> [The problem]:
Reproduce the data that follows precisely.

> [Data shown]:
────────────────

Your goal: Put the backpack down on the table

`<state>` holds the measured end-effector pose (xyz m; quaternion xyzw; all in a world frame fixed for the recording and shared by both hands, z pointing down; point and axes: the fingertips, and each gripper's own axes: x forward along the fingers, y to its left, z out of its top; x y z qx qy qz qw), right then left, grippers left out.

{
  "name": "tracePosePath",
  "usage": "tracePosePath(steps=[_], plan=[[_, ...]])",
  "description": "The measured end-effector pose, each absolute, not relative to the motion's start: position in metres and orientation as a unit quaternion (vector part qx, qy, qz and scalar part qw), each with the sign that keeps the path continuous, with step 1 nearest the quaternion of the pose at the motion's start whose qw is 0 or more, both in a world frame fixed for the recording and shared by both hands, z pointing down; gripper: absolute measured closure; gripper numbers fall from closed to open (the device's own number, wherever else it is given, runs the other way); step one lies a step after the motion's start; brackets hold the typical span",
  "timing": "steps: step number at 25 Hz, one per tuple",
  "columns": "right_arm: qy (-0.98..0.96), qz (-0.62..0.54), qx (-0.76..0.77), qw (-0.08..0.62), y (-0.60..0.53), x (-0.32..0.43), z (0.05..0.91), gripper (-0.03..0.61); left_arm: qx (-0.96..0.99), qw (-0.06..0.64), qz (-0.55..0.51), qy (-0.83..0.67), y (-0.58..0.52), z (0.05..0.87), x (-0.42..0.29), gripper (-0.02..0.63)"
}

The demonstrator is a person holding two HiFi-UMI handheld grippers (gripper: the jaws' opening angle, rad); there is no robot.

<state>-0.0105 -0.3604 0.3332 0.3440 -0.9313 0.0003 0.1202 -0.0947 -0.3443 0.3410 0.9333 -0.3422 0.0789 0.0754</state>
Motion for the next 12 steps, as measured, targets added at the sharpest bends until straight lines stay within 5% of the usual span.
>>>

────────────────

> [Exercise response]:
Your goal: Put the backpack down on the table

`<state>` holds the measured end-effector pose (xyz m; quaternion xyzw; all in a world frame fixed for the recording and shared by both hands, z pointing down; point and axes: the fingertips, and each gripper's own axes: x forward along the fingers, y to its left, z out of its top; x y z qx qy qz qw), right then left, grippers left out.

{
  "name": "tracePosePath",
  "usage": "tracePosePath(steps=[_], plan=[[_, ...]])",
  "description": "The measured end-effector pose, each absolute, not relative to the motion's start: position in metres and orientation as a unit quaternion (vector part qx, qy, qz and scalar part qw), each with the sign that keeps the path continuous, with step 1 nearest the quaternion of the pose at the motion's start whose qw is 0 or more, both in a world frame fixed for the recording and shared by both hands, z pointing down; gripper: absolute measured closure; gripper numbers fall from closed to open (the device's own number, wherever else it is given, runs the other way); step one lies a step after the motion's start; brackets hold the typical span",
  "timing": "steps: step number at 25 Hz, one per tuple",
  "columns": "right_arm: qy (-0.98..0.96), qz (-0.62..0.54), qx (-0.76..0.77), qw (-0.08..0.62), y (-0.60..0.53), x (-0.32..0.43), z (0.05..0.91), gripper (-0.03..0.61); left_arm: qx (-0.96..0.99), qw (-0.06..0.64), qz (-0.55..0.51), qy (-0.83..0.67), y (-0.58..0.52), z (0.05..0.87), x (-0.42..0.29), gripper (-0.02..0.63)"
}

The demonstrator is a person holding two HiFi-UMI handheld grippers (gripper: the jaws' opening angle, rad); there is no robot.

<state>-0.0105 -0.3604 0.3332 0.3440 -0.9313 0.0003 0.1202 -0.0947 -0.3443 0.3410 0.9333 -0.3422 0.0789 0.0754</state>
Motion for the next 12 steps, as measured, targets added at the sharpest bends until straight lines stay within 5% of the usual span.
>>>

No more output is needed.